What the task asks: Filter the entries, keeping every line with the word "that".

(Stored items)
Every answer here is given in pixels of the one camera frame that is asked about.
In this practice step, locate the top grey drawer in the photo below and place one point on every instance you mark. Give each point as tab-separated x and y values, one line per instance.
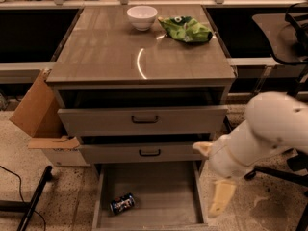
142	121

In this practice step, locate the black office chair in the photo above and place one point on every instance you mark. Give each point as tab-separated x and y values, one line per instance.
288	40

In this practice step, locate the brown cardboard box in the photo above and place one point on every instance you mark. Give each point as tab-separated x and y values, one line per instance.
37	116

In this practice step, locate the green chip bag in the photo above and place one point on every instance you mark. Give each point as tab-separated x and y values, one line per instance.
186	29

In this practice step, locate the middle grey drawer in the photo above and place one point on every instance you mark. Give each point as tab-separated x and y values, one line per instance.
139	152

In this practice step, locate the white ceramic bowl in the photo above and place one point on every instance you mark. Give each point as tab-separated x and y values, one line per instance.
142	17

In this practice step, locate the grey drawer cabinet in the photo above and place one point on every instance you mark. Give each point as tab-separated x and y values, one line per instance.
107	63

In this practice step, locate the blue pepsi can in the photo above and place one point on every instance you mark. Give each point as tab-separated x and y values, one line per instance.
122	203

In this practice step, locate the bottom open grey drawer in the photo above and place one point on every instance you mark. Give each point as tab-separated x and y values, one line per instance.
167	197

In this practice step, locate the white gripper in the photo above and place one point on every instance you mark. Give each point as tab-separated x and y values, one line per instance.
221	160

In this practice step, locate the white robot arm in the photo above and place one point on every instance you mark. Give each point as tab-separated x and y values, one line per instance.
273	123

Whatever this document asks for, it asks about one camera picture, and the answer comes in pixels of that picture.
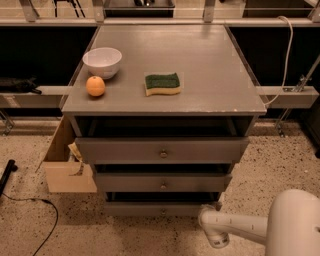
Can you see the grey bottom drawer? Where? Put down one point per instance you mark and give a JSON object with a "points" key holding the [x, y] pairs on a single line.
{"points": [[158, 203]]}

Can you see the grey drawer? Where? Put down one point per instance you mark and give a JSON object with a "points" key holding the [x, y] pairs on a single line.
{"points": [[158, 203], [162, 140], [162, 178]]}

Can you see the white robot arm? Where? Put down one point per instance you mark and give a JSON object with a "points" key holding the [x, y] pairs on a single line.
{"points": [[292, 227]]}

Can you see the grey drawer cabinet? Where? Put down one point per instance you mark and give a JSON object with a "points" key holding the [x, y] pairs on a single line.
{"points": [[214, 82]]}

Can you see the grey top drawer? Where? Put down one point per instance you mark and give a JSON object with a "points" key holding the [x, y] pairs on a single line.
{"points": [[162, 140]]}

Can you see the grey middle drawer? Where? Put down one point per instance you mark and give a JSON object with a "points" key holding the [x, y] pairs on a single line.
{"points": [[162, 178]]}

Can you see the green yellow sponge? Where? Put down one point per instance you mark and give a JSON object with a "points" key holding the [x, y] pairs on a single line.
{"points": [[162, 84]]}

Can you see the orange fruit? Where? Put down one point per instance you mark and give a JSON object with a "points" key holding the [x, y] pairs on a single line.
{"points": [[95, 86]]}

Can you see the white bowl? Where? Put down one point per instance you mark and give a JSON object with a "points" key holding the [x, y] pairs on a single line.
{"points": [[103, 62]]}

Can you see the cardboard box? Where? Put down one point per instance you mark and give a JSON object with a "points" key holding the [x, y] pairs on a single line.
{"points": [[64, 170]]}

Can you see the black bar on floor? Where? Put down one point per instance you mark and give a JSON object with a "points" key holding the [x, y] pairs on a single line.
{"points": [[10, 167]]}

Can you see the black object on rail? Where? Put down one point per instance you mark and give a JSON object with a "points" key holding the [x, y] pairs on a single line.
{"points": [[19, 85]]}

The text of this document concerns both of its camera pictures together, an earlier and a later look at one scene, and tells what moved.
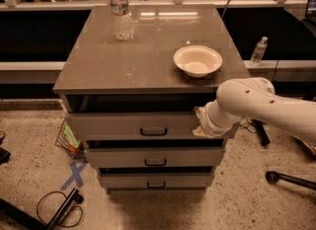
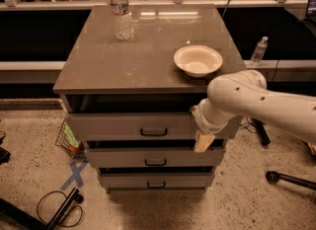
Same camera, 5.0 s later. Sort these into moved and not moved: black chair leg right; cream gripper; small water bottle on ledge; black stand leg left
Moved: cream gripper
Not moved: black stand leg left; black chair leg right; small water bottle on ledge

Exercise output:
Every answer here is given in pixels of the one camera frame that is asked about.
Whatever this document asks for, it asks about one camera picture, and the answer comes in pixels of that picture.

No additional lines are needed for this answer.